* [Exercise details] Across the data, every line with the word "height" counts once; state the total alone.

* [Data below]

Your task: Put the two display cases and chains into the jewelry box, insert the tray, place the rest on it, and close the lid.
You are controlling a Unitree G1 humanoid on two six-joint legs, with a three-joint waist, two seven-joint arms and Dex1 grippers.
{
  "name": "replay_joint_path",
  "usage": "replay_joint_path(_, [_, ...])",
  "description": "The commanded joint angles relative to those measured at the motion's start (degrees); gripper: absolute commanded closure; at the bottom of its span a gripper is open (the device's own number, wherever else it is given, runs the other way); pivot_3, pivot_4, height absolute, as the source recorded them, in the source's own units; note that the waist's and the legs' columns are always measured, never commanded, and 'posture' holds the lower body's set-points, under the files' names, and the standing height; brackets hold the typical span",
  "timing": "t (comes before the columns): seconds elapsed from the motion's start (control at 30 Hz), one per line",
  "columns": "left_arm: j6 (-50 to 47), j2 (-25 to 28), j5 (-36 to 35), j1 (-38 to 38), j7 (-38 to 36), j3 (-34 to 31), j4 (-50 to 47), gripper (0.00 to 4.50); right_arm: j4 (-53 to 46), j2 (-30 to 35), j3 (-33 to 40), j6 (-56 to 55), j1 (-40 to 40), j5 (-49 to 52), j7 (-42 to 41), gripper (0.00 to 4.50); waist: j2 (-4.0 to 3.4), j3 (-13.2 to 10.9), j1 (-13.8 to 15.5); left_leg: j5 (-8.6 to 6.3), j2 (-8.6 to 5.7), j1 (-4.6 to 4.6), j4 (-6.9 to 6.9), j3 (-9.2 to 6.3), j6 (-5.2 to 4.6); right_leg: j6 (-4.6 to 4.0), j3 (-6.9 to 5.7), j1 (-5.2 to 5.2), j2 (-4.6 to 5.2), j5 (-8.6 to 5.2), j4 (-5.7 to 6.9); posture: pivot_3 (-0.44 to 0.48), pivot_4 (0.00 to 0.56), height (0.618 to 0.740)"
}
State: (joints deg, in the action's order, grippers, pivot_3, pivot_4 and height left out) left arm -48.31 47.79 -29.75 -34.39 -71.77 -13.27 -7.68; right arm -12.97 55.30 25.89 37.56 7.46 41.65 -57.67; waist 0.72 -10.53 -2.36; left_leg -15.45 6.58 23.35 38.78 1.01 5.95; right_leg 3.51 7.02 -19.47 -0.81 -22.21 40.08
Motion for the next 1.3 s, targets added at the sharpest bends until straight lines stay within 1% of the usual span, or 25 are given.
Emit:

* [Output of the task] 3